Indexing and Caching
Thursday 3:30–5:00 PM
Chair: Ricardo Baeza-Yates
Scalable Techniques for Document Identifier Assignment in Inverted Indexes
Shuai Ding, Josh Attenberg, Torsten Suel
Web search engines are based on a full-text data structure called an inverted index. The size of the inverted index is a major performance bottleneck during query processing, and a large amount of research has focused on fast and effective techniques for compressing this structure. Several authors have recently proposed techniques for improving index compression by optimizing the assignment of document identifiers to the documents in the collection, leading to significant improvements in overall index size. In this paper, we propose improved techniques for document identifier assignment. Previous work includes simple and fast heuristics such as sorting by URL, as well as more involved approaches based on Traveling Salesman or graph partitioning problems that achieve good compression but do not scale to larger document collections. We propose a new framework based on performing a Traveling Salesman computation on a reduced sparse graph obtained using Locally Sensitive Hashing, which achieves improved compression while scaling to tens of millions of documents. Based on this framework, we describe a number of new algorithms, and perform a detailed evaluation on three large data sets showing improvements in index size.

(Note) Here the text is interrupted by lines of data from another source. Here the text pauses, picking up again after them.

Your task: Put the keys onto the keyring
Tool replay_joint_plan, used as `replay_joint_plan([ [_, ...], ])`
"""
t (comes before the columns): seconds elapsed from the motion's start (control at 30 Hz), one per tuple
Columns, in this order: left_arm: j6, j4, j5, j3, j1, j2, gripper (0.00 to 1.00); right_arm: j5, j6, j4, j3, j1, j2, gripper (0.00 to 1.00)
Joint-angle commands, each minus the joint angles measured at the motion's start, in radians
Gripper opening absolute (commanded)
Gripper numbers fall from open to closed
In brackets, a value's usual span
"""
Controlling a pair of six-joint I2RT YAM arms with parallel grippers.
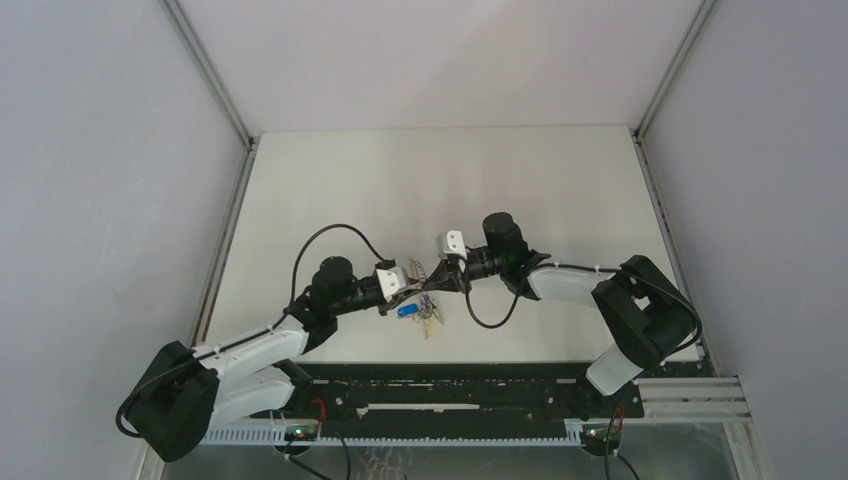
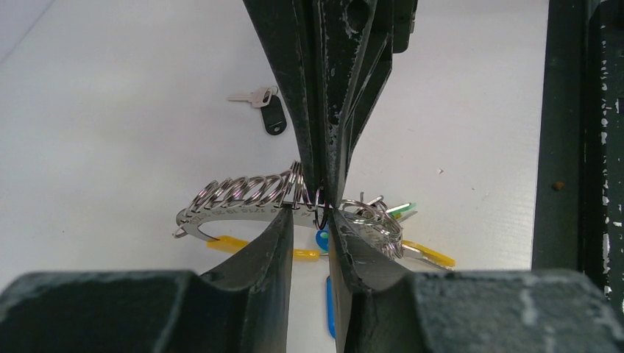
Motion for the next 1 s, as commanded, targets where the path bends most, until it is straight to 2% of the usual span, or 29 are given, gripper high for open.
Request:
replay_joint_plan([
  [0.0, 0.01, 0.049, 0.039, 0.003, 0.009, -0.018, 0.27, -0.035, -0.013, 0.028, 0.025, 0.004, 0.0, 0.0],
  [0.5, 0.02, 0.003, 0.055, 0.032, 0.009, 0.021, 0.25, -0.044, -0.013, 0.031, 0.025, 0.011, -0.019, 0.0],
  [0.83, 0.017, -0.002, 0.067, 0.037, 0.009, 0.004, 0.12, -0.032, -0.02, 0.02, 0.025, 0.017, -0.008, 0.0],
  [0.97, 0.01, 0.013, 0.061, 0.032, 0.009, -0.004, 0.16, -0.029, -0.042, -0.023, 0.04, 0.023, -0.005, 0.0],
])
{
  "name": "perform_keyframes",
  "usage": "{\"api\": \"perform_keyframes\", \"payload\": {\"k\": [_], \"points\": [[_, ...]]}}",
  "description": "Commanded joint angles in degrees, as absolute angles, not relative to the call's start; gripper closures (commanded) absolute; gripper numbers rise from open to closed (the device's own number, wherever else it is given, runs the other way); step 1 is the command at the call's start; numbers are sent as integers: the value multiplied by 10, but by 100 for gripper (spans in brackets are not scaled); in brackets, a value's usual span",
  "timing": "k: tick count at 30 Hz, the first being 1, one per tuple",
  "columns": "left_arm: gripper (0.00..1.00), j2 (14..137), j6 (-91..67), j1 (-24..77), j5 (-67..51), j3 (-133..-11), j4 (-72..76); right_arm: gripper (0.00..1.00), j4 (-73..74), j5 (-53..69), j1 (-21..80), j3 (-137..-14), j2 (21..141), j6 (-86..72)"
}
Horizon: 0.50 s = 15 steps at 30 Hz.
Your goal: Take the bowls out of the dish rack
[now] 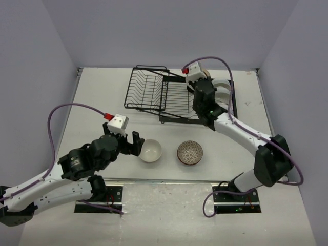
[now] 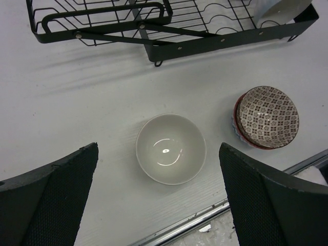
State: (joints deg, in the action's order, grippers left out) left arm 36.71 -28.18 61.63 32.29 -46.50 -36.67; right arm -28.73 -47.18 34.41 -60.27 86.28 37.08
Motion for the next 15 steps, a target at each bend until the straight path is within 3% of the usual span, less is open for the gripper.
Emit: {"api": "perform_keyframes", "payload": {"k": [1, 6, 8, 15], "points": [[0, 390, -334, 613, 309, -518, -320, 100, 164, -381, 347, -745, 821, 19], [0, 493, -343, 613, 334, -621, -288, 100, 459, -252, 350, -884, 822, -172], [0, 557, -316, 613, 334, -670, -263, 100, 504, -176, 352, -897, 817, -207], [0, 702, -272, 611, 331, -732, -212, 100, 468, -124, 368, -821, 750, -225]]}}
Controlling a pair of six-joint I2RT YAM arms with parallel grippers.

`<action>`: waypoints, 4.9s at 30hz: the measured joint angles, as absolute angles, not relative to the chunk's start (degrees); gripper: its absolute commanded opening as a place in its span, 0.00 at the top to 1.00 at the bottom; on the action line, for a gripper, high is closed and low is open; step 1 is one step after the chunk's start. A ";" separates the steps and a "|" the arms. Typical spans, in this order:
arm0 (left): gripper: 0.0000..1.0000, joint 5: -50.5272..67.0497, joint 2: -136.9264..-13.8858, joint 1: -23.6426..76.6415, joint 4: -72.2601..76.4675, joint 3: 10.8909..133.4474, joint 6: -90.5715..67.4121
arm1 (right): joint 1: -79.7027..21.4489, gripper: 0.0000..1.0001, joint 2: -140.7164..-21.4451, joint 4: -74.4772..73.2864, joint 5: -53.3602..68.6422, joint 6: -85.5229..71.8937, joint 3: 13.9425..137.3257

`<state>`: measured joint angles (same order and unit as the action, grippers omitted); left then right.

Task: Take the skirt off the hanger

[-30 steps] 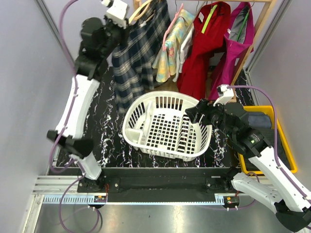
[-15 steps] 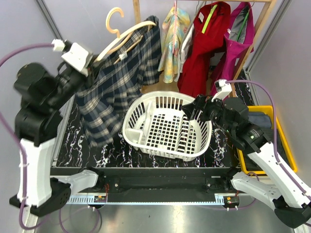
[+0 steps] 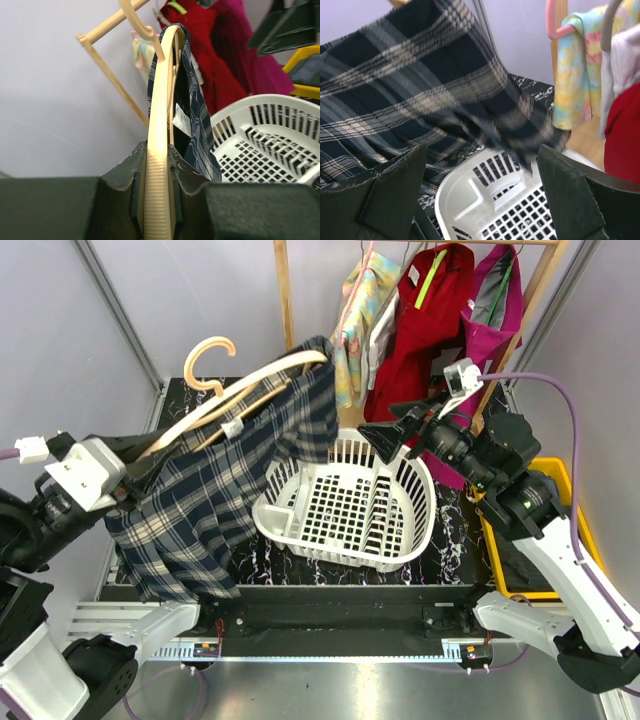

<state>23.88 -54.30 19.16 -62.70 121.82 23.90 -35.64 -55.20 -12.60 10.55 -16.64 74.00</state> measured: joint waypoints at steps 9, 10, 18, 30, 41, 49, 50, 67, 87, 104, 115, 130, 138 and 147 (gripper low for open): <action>1.00 29.82 -54.85 19.16 -66.32 128.90 18.65 | -35.64 0.00 -59.59 -11.66 11.62 -10.33 74.98; 1.00 30.00 -54.63 19.18 -66.11 129.14 18.37 | -35.64 0.00 -59.79 -11.60 11.62 -10.26 74.98; 1.00 30.70 -51.81 19.18 -65.45 123.81 18.20 | -35.64 0.00 -57.25 -5.41 11.25 -15.20 76.88; 1.00 31.35 -51.40 19.18 -64.10 118.80 18.22 | -35.64 0.00 -55.79 6.81 11.53 -25.91 77.17; 1.00 31.27 -50.17 19.14 -63.37 117.45 18.48 | -35.62 0.07 -65.73 7.25 11.62 -31.92 77.30; 1.00 31.33 -49.54 19.14 -61.82 114.59 18.70 | -35.64 0.69 -66.50 7.09 12.86 -34.24 79.02; 1.00 31.33 -49.47 19.14 -61.65 114.45 18.76 | -35.64 0.76 -66.61 7.05 13.13 -34.74 79.29; 1.00 31.07 -46.44 19.11 -54.46 105.82 19.68 | -35.70 1.00 -73.63 1.83 13.19 -35.68 89.30; 1.00 31.18 -65.06 25.17 -37.98 100.88 16.05 | -35.57 1.00 -83.74 -0.25 18.11 -35.97 101.97; 1.00 17.52 -56.95 23.68 -28.56 102.32 20.82 | -31.77 1.00 -84.99 -11.75 11.42 -24.45 131.04; 1.00 -1.89 -50.13 22.50 -12.80 102.13 17.93 | -31.77 1.00 -88.64 -14.94 8.36 -17.06 146.96; 1.00 -3.90 -48.73 22.50 -12.58 95.00 14.96 | -31.75 1.00 -98.04 -17.58 4.99 -11.79 157.40; 1.00 -3.88 -47.66 22.50 -12.60 93.12 14.44 | -31.75 1.00 -98.37 -10.37 2.61 -11.57 159.63; 1.00 -3.68 -46.92 22.50 -12.51 92.82 13.89 | -31.75 1.00 -96.38 -5.67 2.04 -10.33 157.49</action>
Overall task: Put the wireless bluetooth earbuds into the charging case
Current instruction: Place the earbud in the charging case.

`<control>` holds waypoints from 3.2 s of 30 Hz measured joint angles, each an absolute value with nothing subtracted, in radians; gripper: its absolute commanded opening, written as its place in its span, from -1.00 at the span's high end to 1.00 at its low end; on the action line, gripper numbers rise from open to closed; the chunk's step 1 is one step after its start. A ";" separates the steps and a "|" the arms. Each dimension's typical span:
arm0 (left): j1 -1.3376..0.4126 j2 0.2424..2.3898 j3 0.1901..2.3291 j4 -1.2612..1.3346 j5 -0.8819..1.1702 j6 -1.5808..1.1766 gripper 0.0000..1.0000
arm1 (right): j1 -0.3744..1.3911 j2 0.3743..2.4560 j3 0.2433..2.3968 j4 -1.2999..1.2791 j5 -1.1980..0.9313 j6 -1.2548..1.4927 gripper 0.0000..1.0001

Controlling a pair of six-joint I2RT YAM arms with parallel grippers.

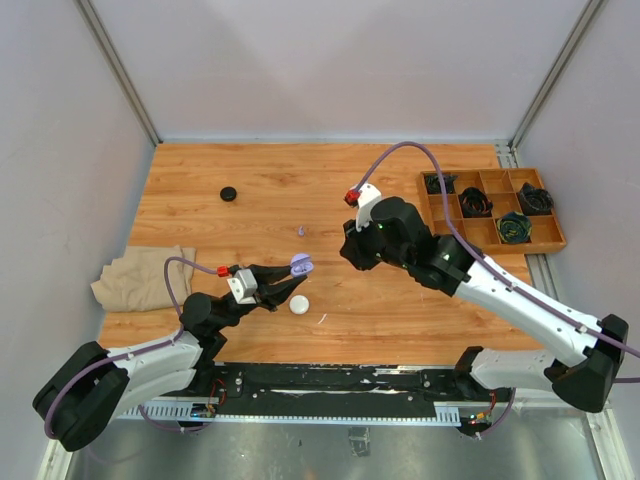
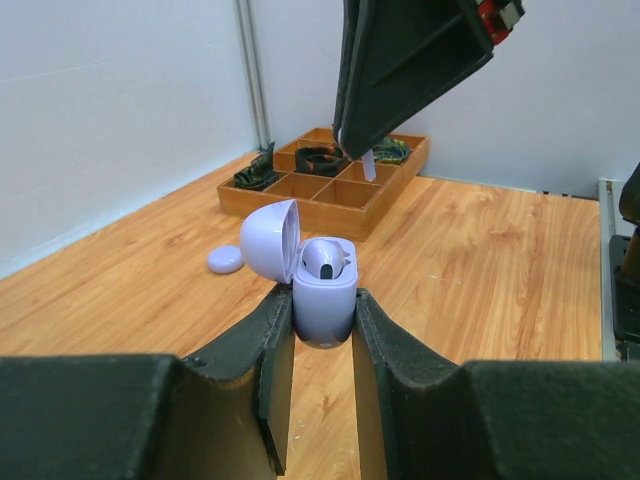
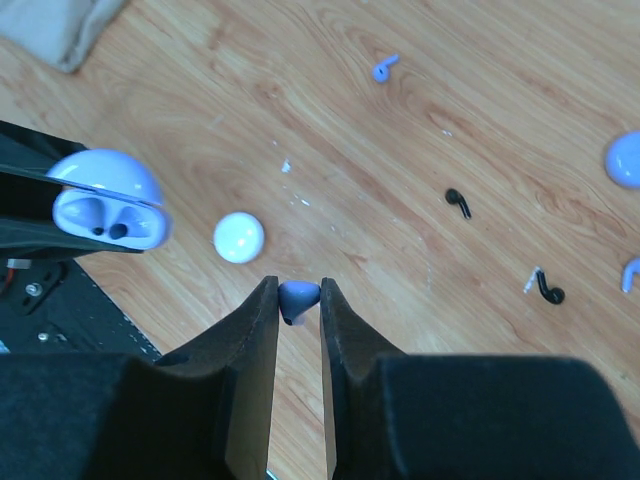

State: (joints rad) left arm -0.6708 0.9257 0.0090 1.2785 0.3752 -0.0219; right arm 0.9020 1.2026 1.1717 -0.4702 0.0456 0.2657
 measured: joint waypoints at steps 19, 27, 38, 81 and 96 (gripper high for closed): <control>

Sync Kit: A Persistent Client-Side Database Caching Toolkit for Data Intensive Websites
Edward Benson, Adam Marcus, David Karger, Samuel Madden
We introduce a client-server toolkit that demonstrates the potential of client-side database storage for improving the performance of data intensive websites. The Sync Kit toolkit is designed to make use of the embedded relational database defined in the upcoming HTML5 standard to offload some data storage and processing from the web server to clients. Our toolkit provides various synchronization strategies for relational database tables between the browser and the web server, along with a client-side template library so that full-portions web applications may be executed client-side. Unlike prior work in this area, this toolkit persists both templates and data across web sessions, reducing load and bandwidth usage on the server by a factor of up to 5 versus that of a traditional server-only web stack and a factor of 3 versus a template caching approach.
A Refreshing Perspective of Search Engine Caching
Berkant Barla Cambazoglu, Flavio Junqueira, Vassilis Plachouras, Scott Banachowski,
Baoqiu Cui, Swee Lim, and Bill Bridge
Web search engines are required to process very large amounts of data with a very low latency to return the best answers to user queries. To achieve low latency, designers of search engines take advantage of the query frequency distribution and employ caching at various levels of the system, e.g., caching of query results. The search engine also needs to update its index frequently to incorporate changes to the Web. After every index update, however, the query results for some entries in the cache might be stale. One solution to this problem is to flush the content of the cache. As the frequency of index updates increases, this solution imposes a significant performance penalty. In this work, we first argue that eviction policies are not as important as policies for invalidating queries and updating the cache content upon new versions of the index. We then introduce a novel caching algorithm that uses a time-to-live value to expire queries and refreshes queries using idle cycles of the engine. The cache selects the queries to refresh according to their frequency or temperature and to their age. More frequent and older queries are selected for refreshing because they are more likely to result in more hits in the future. In addition, we present mechanisms for setting the rate of refreshes issued by the cache. Our evaluation results on real workloads show that our cache outperforms an extension of LRU with refreshes, while the refresh rate is set so that the latency of queries is within a specified range. An implementation of this algorithm is currently in production use.
.